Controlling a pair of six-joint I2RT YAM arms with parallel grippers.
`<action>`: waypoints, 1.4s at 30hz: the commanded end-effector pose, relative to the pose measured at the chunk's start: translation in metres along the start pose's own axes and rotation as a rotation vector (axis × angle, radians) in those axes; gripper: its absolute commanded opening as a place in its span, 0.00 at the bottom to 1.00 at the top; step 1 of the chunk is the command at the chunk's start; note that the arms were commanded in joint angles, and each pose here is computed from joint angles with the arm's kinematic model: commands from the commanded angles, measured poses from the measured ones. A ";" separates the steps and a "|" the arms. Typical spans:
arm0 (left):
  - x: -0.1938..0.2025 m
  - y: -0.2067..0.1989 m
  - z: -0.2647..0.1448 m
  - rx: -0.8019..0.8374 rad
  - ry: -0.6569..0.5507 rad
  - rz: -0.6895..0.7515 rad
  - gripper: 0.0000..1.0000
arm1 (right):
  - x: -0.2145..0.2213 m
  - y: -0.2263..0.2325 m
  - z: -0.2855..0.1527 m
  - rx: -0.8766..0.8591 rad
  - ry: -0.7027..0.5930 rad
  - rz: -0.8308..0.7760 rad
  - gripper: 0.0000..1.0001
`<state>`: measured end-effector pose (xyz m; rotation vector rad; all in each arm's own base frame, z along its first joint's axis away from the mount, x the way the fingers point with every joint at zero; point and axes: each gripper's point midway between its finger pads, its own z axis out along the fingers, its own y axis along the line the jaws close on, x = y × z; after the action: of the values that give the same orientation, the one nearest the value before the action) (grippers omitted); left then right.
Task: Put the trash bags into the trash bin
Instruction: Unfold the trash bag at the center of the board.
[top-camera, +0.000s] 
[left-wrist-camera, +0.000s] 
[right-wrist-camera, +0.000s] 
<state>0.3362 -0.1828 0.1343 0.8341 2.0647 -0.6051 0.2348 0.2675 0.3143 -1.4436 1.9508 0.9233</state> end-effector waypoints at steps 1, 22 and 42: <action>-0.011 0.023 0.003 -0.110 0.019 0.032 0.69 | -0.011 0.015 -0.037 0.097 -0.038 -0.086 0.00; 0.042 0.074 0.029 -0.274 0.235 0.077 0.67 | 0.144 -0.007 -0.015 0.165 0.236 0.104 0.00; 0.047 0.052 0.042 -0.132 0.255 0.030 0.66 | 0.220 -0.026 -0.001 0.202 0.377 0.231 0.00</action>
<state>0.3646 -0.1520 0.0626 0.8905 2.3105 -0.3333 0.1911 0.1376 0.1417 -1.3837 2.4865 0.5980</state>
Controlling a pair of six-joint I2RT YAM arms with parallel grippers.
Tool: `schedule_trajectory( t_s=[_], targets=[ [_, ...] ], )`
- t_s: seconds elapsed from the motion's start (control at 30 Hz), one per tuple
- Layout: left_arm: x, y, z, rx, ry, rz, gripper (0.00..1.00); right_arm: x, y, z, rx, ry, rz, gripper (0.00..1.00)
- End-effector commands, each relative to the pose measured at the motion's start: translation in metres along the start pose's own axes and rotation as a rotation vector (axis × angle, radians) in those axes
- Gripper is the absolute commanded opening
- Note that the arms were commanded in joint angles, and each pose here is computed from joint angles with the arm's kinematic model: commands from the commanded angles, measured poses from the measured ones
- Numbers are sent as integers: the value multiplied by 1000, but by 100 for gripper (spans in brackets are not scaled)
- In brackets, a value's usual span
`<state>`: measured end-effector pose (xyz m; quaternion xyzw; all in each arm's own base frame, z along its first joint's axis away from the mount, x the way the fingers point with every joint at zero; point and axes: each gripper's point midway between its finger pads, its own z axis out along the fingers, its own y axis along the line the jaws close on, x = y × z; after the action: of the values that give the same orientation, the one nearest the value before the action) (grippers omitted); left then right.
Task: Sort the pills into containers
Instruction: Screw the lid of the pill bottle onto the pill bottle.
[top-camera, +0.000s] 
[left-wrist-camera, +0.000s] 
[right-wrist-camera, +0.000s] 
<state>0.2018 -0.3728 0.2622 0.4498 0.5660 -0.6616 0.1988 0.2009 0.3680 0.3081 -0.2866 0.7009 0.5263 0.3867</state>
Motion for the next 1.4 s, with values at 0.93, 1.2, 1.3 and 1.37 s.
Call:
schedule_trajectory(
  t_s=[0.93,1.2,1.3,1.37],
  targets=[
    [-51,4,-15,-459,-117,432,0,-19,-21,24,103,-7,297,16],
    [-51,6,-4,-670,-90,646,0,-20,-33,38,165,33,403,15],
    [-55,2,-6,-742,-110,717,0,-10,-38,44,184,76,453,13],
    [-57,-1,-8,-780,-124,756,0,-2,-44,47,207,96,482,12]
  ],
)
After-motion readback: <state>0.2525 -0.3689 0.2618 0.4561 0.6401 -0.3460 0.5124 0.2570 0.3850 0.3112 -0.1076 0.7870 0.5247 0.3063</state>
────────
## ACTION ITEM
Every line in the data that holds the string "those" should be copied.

## SOLUTION TO THE PROBLEM
`<action>`: waypoints, 1.4s at 30hz: the commanded end-effector pose, relative to the pose measured at the chunk's start: translation in metres along the start pose's own axes and rotation as a rotation vector (axis × angle, radians) in those axes; gripper: its absolute commanded opening as a place in its span, 0.00 at the bottom to 1.00 at the top; step 1 of the chunk is the command at the chunk's start; note that the arms were commanded in joint angles, and each pose here is computed from joint angles with the arm's kinematic model: commands from the commanded angles, measured poses from the measured ones. A ";" separates the steps and a "|" the arms. Typical spans:
- End-effector commands, each relative to the pose measured at the motion's start: translation in metres along the start pose's own axes and rotation as a rotation vector (axis × angle, radians) in those axes

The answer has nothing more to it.